The final 37 plays come from writers all over the United Kingdom: from Craigavon to Dawlish, from Cardiff to Edinburgh and Skipton to Wolverhampton and from writers ranging from age 9 to 65. Nearly a third of the selected 37 plays are by writers who have identified as first-time writers.
Erica Whyman, RSC Acting Artistic Director commented on “the wonderful variety, originality and quality of the plays on the shortlist."
She said: “Every one of the shortlisted plays deserves attention and a production, so the decision-making was really hard. We chose the 37 to represent the widest range of ideas, voices and stories, deliberately including plays by accomplished writers alongside plays that showed enormous promise by first-time playwrights. We prioritised distinctiveness, invention, and whether the play offered a particular insight into life in the UK now. We chose big-hearted comedies, unusual romances, dark and particular tragedies and fresh takes on our shared history.”
The judging panel was chaired by Erica and included theatre-maker and Associate Director of The Unicorn Theatre Rachel Bagshaw, actor and RSC Associate Artist Ray Fearon, Theatre Critic and Associate Editor of The Stage Lyn Gardner, RSC Youth Advisory Board members Harry and Ella, Best-selling author Sharna Jackson, 2018 Ian Charleson Award-winner Bally Gill, award-winning playwrights Mark Ravenhill and Juliet Gilkes Romero and actor/writer and RSC Associate Artist David Threlfall.
Erica Whyman continued; “It was an honour to chair the distinguished judging panel.

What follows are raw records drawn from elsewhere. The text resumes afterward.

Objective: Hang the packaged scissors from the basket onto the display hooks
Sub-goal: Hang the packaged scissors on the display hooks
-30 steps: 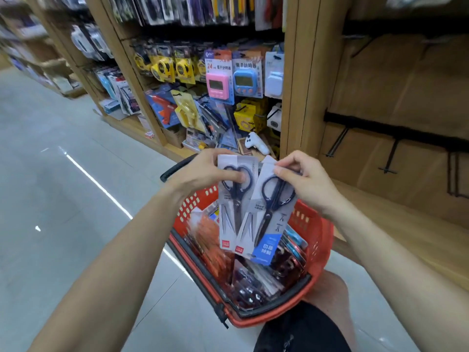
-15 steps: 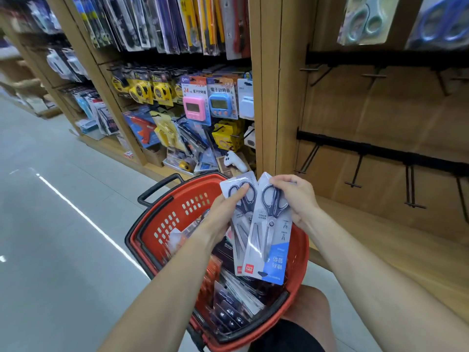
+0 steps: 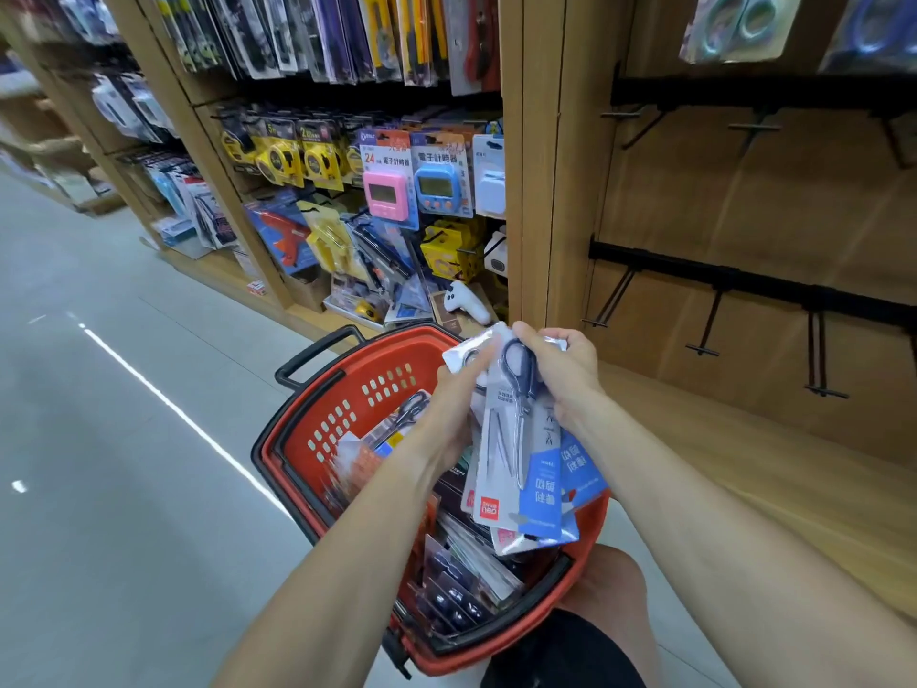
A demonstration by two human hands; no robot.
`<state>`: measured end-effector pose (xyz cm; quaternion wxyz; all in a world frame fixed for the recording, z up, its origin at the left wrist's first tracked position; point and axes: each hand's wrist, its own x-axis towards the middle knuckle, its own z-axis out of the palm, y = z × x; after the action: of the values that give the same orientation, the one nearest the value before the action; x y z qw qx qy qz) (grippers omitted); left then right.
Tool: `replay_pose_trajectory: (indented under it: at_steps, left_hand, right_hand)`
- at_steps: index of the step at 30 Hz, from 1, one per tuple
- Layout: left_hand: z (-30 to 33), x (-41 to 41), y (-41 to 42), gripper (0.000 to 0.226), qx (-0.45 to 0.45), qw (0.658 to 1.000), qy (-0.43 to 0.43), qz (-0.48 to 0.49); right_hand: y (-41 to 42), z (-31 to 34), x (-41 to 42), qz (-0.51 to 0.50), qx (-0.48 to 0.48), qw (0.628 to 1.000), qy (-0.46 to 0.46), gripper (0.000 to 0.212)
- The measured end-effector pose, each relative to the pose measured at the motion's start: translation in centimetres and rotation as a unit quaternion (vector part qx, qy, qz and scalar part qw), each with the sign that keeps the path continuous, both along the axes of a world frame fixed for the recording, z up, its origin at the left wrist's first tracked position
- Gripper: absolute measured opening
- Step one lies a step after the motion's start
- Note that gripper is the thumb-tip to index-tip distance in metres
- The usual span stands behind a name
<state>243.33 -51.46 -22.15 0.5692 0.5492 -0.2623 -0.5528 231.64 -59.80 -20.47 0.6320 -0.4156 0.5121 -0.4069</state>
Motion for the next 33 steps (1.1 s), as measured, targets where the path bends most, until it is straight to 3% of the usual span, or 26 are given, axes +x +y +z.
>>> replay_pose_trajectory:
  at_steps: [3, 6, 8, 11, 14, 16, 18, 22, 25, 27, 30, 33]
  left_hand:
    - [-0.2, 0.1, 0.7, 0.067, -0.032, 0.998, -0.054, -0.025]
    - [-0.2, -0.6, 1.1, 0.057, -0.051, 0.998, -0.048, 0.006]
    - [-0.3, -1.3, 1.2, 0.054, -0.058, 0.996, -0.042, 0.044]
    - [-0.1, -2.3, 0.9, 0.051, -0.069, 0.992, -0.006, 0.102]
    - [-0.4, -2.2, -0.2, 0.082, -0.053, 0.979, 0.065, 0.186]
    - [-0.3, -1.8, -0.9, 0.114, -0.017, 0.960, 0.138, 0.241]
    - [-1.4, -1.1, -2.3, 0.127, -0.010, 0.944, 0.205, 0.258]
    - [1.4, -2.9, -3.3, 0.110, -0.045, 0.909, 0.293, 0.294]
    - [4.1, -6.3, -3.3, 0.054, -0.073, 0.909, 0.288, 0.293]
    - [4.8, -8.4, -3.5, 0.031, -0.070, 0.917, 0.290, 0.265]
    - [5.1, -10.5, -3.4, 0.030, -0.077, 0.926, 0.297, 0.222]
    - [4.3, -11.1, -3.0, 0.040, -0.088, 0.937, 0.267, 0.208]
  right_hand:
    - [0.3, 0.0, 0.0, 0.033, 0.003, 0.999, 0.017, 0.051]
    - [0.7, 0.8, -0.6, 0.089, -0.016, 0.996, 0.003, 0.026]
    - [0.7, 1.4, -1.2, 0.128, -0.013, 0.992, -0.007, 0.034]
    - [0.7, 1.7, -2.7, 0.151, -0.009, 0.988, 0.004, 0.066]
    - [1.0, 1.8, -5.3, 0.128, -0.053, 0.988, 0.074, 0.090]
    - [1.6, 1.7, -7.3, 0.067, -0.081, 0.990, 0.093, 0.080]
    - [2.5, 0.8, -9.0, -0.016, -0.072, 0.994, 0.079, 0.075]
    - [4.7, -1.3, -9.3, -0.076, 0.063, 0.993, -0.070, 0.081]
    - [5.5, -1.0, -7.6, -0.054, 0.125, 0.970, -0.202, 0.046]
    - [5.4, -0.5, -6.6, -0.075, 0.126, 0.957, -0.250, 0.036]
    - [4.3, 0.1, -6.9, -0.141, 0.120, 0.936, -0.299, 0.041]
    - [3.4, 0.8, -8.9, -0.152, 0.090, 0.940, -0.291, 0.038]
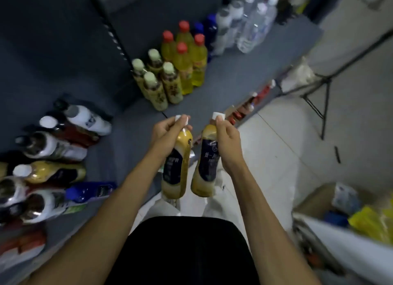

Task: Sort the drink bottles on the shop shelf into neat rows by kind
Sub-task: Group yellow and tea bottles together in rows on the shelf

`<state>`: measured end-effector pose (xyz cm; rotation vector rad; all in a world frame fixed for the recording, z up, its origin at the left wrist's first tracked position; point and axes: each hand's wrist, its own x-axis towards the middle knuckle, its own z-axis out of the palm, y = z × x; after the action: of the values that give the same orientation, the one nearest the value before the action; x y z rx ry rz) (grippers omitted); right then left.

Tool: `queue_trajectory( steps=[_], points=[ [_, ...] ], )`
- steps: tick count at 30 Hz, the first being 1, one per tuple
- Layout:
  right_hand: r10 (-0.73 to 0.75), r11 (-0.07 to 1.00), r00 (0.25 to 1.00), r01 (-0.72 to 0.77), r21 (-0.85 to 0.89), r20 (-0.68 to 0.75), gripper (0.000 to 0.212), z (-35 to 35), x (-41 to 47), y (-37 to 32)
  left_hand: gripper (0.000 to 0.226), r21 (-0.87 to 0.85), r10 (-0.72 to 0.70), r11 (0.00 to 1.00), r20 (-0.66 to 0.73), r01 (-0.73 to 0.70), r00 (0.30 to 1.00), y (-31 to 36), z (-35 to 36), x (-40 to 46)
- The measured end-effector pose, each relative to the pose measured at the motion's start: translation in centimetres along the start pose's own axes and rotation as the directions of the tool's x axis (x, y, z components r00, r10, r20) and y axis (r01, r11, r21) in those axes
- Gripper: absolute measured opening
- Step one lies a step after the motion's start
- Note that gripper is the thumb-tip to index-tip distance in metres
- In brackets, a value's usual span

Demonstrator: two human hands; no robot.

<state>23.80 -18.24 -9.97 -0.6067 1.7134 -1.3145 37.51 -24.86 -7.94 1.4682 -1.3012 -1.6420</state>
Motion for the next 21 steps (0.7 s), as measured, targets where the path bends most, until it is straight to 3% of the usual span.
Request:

We were struck by a number of recurring themes, from climate crisis, to living life online, to questions of class, faith, race, war and consent. From our youngest writers to our most experienced a picture emerges of a country wrestling with big questions, sharing a sense of loss, exploring new identities, striving for happy healthy communities and finding new ways to laugh at ourselves. The collection moves wonderfully and wildly from the domestic to the supernatural, from conventional structures used to tell wholly new stories, to plays that take place inside a gamer’s paradise.
“In a normal commissioning year, we do not have dedicated resources to read unsolicited scripts, so together with our partners nationwide we feel very privileged to have come to know so many writers new to us or plays by writers we already admired. But the collection is not only for us – it is designed to be a gift to anyone, from the most prominent stages in the country to community stages, schools, amateur companies and anyone who is looking for excellent and intriguing new work. It has always mattered to the RSC to celebrate and listen to the instincts and voices of living writers alongside our house playwright. To do so on such a scale and hand-in-hand with our brilliant partners has made for a truly inclusive project on a giant scale.
“We will publish the collection this autumn by creating staged readings of every play, rehearsed and performed at all of our associate theatre partners and in Stratford at The Other Place and sharing them online. Ahead of that each writer in the 37 will receive bespoke dramaturgical support to take their play to the next draft.”
Photo (c) Sara Beaumont.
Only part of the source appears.